Le déploiement de BridgeTower intervient alors que le marché des matières premières tokenisées s'accélère. Comme crypto.news l'a documenté, les matières premières tokenisées avaient dépassé 7 milliards de dollars en valeur en avril 2026, augmentant de près de 600 % depuis début 2025, les jetons adossés à l'or dominant mais le pétrole, le gaz naturel et les produits agricoles gagnant rapidement des parts. Les matières premières physiques présentent un défi de tokenisation différent de celui des actifs financiers : elles nécessitent une attestation de réserve vérifiée du matériel physique sous-jacent, des données de prix des matières premières en temps réel qui peuvent varier selon le lieu et la qualité, et une connectivité cross-chain aux multiples lieux de règlement où les transactions institutionnelles de matières premières sont compensées. Proof of Reserve, NAVLink et CCIP de Chainlink répondent directement à chacune de ces exigences. Comme crypto.news l'a suivi, le CCIP enregistrait en moyenne environ 90 millions de dollars de transferts de jetons hebdomadaires en mars 2026 et le réseau avait permis plus de 28 000 milliards de dollars de valeur de transaction cumulative, offrant l'historique opérationnel que les équipes de conformité institutionnelles exigent avant le déploiement.

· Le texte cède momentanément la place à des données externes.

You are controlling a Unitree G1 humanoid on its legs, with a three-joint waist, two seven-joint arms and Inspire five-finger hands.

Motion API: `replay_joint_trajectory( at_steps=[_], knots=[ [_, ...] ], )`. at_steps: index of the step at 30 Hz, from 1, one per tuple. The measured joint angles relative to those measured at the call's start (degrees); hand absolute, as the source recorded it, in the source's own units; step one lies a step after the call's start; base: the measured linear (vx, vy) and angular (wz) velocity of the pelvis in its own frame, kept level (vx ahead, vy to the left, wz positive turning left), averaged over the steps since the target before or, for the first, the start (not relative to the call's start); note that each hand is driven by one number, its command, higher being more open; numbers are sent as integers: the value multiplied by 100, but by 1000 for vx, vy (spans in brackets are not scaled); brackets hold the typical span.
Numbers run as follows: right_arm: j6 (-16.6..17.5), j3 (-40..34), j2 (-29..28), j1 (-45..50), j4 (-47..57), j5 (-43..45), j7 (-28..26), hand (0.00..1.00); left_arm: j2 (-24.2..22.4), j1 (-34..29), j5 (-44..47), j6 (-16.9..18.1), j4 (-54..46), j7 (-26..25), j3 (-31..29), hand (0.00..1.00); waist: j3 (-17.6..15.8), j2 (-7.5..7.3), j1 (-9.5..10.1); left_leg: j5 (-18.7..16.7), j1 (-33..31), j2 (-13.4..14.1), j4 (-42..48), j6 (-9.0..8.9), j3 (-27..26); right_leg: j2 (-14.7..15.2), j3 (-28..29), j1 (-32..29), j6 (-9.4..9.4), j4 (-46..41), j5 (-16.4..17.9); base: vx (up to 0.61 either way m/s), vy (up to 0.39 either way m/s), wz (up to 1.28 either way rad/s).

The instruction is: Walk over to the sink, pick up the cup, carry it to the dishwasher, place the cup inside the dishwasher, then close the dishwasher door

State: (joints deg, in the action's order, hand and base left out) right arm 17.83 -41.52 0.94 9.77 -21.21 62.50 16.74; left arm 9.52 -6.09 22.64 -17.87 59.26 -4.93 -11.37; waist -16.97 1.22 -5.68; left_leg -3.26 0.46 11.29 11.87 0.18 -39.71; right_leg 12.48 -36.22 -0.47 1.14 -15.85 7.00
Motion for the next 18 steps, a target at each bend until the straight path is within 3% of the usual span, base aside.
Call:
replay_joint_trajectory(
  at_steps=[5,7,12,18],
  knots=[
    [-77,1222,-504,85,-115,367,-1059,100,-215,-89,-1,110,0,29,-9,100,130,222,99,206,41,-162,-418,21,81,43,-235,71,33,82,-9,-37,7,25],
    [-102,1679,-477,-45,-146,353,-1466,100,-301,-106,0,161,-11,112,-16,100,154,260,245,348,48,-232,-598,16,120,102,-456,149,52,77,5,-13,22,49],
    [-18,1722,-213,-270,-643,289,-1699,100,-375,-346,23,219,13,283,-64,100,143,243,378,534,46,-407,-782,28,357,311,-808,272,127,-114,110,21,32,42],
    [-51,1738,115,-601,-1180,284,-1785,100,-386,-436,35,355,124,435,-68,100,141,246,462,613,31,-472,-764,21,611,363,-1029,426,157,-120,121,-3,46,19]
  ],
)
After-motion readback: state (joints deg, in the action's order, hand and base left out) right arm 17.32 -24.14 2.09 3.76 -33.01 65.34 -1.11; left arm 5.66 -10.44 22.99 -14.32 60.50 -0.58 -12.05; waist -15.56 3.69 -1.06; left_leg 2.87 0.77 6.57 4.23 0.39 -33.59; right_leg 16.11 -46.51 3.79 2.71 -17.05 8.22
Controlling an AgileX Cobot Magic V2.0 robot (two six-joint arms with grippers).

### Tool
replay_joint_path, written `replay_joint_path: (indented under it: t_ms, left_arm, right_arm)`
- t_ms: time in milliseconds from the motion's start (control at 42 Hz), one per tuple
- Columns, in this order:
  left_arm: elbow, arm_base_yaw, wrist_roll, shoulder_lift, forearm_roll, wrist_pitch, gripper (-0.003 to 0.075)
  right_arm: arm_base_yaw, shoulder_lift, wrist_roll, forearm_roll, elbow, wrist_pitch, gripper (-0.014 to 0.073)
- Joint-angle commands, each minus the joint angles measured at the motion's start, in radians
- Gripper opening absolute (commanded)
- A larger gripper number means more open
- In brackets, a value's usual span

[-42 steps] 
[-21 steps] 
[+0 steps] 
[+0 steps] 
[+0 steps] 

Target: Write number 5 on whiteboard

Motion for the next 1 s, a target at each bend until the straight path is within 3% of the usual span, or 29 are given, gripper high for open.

BridgeTower a structuré le déploiement de DOM X comme la première phase d'un programme beaucoup plus vaste. La société prévoit de tokeniser un pipeline dépassant 25 milliards de dollars en actifs de ressources naturelles, d'énergie et de métaux via la même plateforme alimentée par Chainlink, le projet de cuivre-or DOM X servant de point de référence de production pour ce déploiement étendu. Comme crypto.news l'a noté, Chainlink a lancé des flux de données boursières américaines 24h/24 et 5j/7 sur plus de 40 blockchains la même semaine que l'annonce de BridgeTower, avec le secteur des RWA tokenisés à 27 milliards de dollars et Chainlink positionné comme l'infrastructure oracle primaire à travers le pipeline institutionnel croissant. Le LINK se négociait à environ 9,31 dollars le 23 avril lors de l'annonce, se consolidant sous le niveau de résistance de 9,50 dollars que les analystes ont identifié comme le déclencheur à court terme d'un mouvement directionnel potentiel.
Cory Pugh, PDG de BridgeTower, a décrit la plateforme comme un système de bout en bout dans lequel CRE agit comme la couche d'orchestration reliant les agents de données, les agents réglementaires, la logique de conformité et les paiements au sein d'un environnement coordonné, avec une capacité d'émission et de distribution institutionnelles intégrée dès le premier jour.